- [REQUIREMENT]
A verbatim copy of all the data is required, minus any images.

- [STORED DATA]
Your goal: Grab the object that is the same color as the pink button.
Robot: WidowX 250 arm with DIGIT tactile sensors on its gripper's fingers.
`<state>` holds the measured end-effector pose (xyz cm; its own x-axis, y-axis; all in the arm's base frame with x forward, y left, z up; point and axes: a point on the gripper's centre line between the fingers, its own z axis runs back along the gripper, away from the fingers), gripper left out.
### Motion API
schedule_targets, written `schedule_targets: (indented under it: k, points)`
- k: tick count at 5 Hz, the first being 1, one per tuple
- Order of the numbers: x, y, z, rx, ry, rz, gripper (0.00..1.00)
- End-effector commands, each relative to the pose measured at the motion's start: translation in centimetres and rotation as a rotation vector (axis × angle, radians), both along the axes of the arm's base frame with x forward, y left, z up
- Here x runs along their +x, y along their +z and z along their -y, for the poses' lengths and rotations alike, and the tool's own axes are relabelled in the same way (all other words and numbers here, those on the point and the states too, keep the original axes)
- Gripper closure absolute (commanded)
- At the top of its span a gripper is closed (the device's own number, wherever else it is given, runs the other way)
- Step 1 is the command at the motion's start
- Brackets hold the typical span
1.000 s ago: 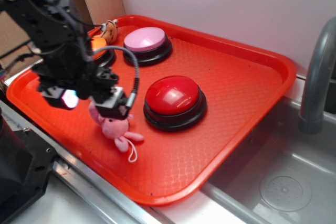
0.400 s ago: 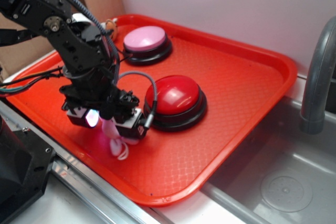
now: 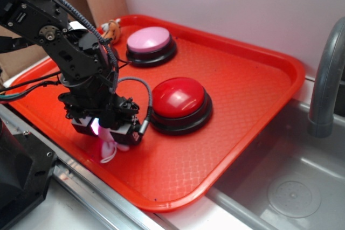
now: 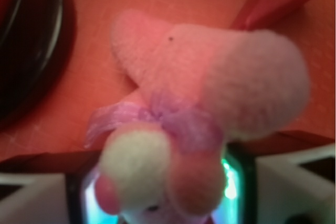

- [ANSWER SECTION]
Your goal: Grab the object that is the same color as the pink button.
Robot: WidowX 250 arm with DIGIT tactile sensors on its gripper's fingers.
`<state>` holds the measured end-effector pose (xyz cm; its own x-axis, y-axis; all in the arm's base frame with x forward, y left, z up; point and axes: a point on the gripper's centre line between the fingers, its own z axis runs back along the gripper, away from the fingers), gripper left out.
### Motion API
schedule_targets, written `schedule_targets: (indented under it: k, points)`
- k: tick count at 5 Hz, the first being 1, one per tuple
- Order of the numbers: x, y, z, rx, ry, rz, gripper (0.00..1.00)
- End-effector commands, each relative to the pose measured at the motion's start: translation in centimetres and rotation as a rotation vector (axis × angle, radians), both along the axes of the arm's base frame with x forward, y left, z up
- Here x runs along their +x, y along their +z and z along their -y, for the poses' lengths and rotations alike, and the tool's own axes are relabelled in the same way (all other words and numbers here, those on the point and the states too, keep the original axes)
- Gripper closure absolute (commanded)
- At the top of its span a gripper is closed (the device's own number, wherever else it is given, runs the other way)
- Step 1 is the command at the motion's start
- Brackets hold the typical span
1.000 s ago: 
0.400 s ago: 
now: 
now: 

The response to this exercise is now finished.